Now that the excitement of PyCon 2009 is over, it is time for me to finish this brief series of blog posts on watermarking PDF files. In the first post I outlined how GraphicsMagick and Adobe Reader proved essential to the project for their ability to produce correct PDF files and then help me verify their correctness. The second post showed how an image can be applied as a watermark using the pdftk PDF Toolkit utility. The resulting watermark, after some margins had been added using a Python script, looked rather attractive:
Watermarked page (click for PDF). The light blue design is a PDF file that pdftk resizes and centers on the target document.

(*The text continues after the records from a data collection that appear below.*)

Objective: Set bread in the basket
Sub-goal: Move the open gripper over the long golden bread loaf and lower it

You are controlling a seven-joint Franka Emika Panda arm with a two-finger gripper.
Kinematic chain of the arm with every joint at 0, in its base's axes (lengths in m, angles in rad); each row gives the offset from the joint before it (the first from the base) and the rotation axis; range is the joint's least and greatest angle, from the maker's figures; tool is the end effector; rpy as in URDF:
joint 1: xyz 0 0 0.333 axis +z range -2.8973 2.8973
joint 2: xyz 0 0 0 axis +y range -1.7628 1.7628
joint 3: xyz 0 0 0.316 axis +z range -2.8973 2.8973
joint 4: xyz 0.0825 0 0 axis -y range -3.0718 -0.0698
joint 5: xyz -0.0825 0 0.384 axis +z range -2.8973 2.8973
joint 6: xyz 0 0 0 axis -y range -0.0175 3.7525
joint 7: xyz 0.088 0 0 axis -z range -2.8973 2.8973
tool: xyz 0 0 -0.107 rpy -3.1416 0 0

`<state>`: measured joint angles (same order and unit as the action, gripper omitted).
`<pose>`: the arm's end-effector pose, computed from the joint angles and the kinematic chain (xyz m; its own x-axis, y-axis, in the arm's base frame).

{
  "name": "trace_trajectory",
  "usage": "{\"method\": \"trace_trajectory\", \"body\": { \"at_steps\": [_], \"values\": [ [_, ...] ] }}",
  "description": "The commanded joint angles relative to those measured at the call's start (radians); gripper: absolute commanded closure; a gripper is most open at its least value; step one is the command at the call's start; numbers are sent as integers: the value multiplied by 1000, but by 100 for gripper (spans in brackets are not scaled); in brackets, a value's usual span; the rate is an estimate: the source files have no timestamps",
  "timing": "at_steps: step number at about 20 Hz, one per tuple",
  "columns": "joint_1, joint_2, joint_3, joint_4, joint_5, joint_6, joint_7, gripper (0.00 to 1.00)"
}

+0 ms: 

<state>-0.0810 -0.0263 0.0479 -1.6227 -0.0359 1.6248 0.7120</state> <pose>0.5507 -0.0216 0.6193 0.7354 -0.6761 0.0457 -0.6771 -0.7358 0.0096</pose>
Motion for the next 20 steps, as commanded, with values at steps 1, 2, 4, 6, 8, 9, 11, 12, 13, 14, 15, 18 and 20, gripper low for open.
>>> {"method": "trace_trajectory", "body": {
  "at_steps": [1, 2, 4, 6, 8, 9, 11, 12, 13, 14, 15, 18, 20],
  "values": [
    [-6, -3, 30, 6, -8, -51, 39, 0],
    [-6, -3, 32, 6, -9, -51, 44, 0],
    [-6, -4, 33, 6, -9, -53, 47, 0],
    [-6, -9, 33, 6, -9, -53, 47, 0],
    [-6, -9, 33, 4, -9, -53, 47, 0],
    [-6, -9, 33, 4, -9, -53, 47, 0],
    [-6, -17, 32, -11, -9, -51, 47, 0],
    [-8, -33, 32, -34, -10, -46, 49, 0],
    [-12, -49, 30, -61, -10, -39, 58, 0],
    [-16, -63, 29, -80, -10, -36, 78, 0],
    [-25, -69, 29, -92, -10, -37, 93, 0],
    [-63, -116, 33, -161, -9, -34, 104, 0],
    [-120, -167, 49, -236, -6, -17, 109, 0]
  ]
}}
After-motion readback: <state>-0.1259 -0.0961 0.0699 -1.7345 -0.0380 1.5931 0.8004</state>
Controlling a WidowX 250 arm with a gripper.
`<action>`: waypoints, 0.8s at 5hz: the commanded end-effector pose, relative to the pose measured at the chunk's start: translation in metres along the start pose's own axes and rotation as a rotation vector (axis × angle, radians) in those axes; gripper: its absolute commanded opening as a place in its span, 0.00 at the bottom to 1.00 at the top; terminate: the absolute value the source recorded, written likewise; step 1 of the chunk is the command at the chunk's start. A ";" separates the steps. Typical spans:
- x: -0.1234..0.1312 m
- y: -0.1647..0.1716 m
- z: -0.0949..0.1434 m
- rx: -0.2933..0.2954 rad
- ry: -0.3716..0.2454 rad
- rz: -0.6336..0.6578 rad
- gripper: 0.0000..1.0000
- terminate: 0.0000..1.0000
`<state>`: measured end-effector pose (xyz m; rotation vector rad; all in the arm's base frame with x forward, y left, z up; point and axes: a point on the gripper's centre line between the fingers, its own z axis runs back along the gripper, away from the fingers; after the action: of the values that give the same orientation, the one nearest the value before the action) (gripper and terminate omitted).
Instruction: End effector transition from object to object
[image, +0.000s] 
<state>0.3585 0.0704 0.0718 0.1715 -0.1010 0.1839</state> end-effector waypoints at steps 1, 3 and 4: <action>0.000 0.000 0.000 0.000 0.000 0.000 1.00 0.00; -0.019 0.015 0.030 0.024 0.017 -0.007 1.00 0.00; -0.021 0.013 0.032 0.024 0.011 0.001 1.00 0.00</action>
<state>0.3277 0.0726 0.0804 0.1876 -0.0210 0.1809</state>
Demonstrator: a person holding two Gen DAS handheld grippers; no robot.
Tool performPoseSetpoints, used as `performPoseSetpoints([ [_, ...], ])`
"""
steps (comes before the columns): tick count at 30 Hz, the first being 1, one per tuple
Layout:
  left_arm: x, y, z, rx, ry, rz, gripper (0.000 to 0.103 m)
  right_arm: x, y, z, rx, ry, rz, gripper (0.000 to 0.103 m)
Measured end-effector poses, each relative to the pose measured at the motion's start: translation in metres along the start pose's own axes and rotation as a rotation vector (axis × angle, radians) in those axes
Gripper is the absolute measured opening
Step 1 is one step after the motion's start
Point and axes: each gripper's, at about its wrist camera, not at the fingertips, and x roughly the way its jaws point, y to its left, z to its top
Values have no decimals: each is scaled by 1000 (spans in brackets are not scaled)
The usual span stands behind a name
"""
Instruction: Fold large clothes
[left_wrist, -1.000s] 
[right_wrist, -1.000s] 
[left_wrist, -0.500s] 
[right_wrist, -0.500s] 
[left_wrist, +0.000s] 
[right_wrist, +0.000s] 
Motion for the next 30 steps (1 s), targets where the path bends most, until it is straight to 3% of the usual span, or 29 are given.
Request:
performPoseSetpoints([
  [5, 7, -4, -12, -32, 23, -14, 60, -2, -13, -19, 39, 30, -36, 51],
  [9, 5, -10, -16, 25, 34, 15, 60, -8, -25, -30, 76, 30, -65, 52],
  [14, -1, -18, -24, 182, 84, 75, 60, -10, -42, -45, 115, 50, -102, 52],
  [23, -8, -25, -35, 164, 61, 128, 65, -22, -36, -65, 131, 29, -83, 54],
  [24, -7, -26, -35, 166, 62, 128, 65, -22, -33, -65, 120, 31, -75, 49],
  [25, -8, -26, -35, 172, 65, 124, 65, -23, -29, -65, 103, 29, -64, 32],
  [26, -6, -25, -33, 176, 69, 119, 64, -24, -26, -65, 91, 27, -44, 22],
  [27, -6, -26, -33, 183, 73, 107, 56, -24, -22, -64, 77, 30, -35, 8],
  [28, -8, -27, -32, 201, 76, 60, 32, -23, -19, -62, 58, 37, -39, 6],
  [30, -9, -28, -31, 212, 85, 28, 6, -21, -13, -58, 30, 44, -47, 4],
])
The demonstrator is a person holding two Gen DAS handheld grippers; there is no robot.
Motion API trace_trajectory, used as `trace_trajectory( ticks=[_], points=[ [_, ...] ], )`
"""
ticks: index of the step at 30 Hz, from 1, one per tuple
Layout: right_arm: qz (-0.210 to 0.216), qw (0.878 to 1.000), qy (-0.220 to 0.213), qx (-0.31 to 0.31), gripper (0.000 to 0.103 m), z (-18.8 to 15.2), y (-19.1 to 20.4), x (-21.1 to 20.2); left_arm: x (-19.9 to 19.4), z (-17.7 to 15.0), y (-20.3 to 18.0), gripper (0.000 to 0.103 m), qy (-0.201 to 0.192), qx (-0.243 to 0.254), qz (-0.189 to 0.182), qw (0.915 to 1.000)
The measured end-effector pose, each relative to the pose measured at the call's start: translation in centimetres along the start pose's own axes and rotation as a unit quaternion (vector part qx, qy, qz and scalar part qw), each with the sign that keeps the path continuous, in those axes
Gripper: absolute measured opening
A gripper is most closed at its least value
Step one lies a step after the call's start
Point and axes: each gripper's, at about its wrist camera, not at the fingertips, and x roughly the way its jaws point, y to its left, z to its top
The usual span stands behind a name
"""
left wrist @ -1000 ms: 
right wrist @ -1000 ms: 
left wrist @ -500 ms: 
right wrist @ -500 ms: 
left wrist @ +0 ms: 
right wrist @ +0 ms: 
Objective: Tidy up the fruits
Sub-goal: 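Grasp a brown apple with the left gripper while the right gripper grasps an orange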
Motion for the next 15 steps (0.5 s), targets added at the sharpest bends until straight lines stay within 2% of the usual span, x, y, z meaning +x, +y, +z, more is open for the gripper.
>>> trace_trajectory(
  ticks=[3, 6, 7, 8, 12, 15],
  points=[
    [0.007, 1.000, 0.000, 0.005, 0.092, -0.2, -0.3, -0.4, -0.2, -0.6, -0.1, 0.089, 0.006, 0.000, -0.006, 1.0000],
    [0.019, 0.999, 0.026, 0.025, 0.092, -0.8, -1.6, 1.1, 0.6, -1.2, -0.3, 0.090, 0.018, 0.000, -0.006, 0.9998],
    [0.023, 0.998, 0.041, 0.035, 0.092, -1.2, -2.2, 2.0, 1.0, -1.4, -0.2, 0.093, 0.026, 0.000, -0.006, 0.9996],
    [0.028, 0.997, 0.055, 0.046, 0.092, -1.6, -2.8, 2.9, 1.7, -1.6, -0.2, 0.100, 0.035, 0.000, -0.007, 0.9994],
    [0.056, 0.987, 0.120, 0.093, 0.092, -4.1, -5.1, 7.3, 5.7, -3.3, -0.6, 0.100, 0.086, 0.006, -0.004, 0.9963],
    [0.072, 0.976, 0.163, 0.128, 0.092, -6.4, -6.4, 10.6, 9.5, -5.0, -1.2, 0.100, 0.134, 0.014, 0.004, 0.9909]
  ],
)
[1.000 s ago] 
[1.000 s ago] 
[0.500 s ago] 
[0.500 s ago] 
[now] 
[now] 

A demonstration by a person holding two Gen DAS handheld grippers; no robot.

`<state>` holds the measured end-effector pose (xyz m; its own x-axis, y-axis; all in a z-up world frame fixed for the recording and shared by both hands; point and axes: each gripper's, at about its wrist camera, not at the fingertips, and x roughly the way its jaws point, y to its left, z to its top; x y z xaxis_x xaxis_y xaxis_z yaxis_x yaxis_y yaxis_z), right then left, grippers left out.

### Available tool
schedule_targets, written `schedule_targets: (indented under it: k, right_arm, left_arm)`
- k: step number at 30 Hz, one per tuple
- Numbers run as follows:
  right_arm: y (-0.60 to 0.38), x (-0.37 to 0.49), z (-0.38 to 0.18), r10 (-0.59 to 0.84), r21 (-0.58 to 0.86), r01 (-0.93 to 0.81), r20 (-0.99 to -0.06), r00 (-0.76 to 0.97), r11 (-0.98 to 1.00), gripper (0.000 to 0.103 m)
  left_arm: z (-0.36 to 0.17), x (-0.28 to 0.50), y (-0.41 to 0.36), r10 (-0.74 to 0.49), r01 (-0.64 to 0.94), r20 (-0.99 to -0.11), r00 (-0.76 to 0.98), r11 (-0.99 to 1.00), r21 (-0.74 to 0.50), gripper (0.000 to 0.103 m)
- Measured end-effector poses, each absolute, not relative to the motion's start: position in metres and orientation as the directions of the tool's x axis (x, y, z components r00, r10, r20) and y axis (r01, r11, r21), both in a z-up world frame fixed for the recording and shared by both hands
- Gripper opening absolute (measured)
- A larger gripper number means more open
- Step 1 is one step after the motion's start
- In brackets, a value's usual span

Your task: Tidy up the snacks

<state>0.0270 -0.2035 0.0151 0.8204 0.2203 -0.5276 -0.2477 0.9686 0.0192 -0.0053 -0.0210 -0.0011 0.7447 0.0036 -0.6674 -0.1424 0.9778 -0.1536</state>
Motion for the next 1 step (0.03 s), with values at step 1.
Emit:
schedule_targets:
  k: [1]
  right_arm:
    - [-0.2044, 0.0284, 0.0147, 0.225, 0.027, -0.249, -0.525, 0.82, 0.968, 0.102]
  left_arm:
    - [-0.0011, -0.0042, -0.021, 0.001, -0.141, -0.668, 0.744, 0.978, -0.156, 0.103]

My last challenge was that, on certain pages, the watermark we were using had to be turned upside down. “Simple,” I thought, “I'll use pdftk to turn the watermark over before applying it!” I just had to process the watermark image with the letter S (“south”), which tells pdftk to rotate the image by 180°, and then use the result as the watermark:
$ pdftk arecibo2.pdf cat 1S output arecibo3.pdf $ pdftk in.pdf background arecibo3.pdf output wmark3.pdf
Upside-down watermark (click for PDF). Whoops! After turning the watermark upside down, pdftk lost the ability to properly center it.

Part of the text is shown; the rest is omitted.